Does anyone have experience with having wood flooring installed in their RV? Is there anything I need to look out for?

Thanks,
John


----------



## Floordude (Aug 30, 2007)

Since the RV is not used very much and is closed up, your basically have a greenhouse sitting there, believe it or not. The humidity levels inside the RV will build up, and humidity is moisture. The bamboo is going to absorb the moisture and swell. I suggest a floating installation, with a lot of expansion space allowed!!!!!!!!!!

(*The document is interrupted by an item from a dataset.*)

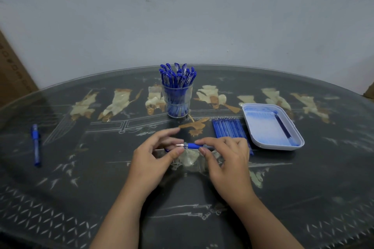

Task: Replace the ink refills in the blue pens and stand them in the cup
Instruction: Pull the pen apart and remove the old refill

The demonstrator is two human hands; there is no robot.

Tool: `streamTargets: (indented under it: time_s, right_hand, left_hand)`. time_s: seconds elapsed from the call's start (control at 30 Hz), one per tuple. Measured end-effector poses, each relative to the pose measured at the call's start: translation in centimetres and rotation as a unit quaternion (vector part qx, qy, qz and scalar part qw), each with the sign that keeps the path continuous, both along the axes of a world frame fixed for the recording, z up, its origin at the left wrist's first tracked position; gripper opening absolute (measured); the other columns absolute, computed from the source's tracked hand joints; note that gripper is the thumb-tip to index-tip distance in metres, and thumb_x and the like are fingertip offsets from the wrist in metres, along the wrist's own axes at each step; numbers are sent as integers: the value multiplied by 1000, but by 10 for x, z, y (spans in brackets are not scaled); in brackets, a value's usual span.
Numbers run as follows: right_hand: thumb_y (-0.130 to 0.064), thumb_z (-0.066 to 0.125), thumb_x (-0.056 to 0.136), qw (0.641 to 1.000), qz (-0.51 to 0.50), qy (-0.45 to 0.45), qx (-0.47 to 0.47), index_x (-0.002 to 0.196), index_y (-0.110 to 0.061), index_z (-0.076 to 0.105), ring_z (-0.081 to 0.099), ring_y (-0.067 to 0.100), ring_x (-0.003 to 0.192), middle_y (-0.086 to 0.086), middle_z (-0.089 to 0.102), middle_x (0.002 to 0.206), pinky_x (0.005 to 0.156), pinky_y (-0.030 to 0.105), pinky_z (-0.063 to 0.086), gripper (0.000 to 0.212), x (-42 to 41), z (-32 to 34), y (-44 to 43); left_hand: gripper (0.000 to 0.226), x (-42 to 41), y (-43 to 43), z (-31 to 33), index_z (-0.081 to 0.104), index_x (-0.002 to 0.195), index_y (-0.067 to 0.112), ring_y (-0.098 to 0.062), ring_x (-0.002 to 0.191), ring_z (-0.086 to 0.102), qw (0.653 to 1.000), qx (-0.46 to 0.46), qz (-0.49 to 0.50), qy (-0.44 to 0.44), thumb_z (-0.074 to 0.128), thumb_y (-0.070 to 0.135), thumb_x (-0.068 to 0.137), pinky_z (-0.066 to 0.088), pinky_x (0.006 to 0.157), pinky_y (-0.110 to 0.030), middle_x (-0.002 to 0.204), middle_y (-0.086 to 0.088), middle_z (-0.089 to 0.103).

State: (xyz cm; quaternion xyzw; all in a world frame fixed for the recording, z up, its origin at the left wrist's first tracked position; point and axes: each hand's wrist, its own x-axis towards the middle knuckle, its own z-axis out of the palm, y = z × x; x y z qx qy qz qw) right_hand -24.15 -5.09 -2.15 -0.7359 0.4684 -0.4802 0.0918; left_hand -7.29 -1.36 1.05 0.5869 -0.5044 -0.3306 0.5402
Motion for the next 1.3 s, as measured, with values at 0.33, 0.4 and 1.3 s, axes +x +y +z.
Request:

Gluing it down or nailing it down, expect to have a cupped floor from edge compression, from the swelling of the added moisture this floor is going to be subject to, as the RV is closed up.


----------



## Xpress (Sep 15, 2008)

*Bamboo in motorhome?*

Please don't take this wrong, but why in the world would you want something as expensive as bamboo in a motor home. Floordude is right about floating, expansion joints, and the fact that your motor home is a greenhouse when not in use. I did a laminate install in a customers motor home (at the suggestion of not doing it), but he was determined and so I did it for him (I had to waive the installation warranty). I called him up a few months after the install to check on how it was holding up and he told me that there had not been any buckling, but the noise during travel drove him crazy. The point is motor homes don't do well with wood floors which is probably why they are manufactured with carpet.


----------



## MALCO.New.York (Feb 27, 2008)

Apparently some of us a a bit "Behind the Times". They are not limited to "Winnebago's" any longer.

I realize that Bamboo is a different "Creature" but the Greenhouse Effect will only be a Factor during "Down Time" and this is easily combated by a Conditioned Air Unit that is common in the higher line Motor Coaches of today. These units a specifically for use during these times of disuse.

Still a good idea to leave the expansion room!


AS for wood..........










http://www.swagman.com.au/images/large/interiors_34_wide_b_f.jpg











http://rvtravel.com/blog/chuck/uploaded_images/fancy-749665.jpg


----------



## Floorwizard (Sep 24, 2003)

Malco took the words right outta my mouth!
I have a client that showed me his Motorhome that costs twice as much as my home!
and I have a $300,00 house!

Complete with Washer/Dryer, Granite tops, Full on Bath (large) and a fireplace!


a FIREPLACE!

Never seen that before....

Wicked cool.


----------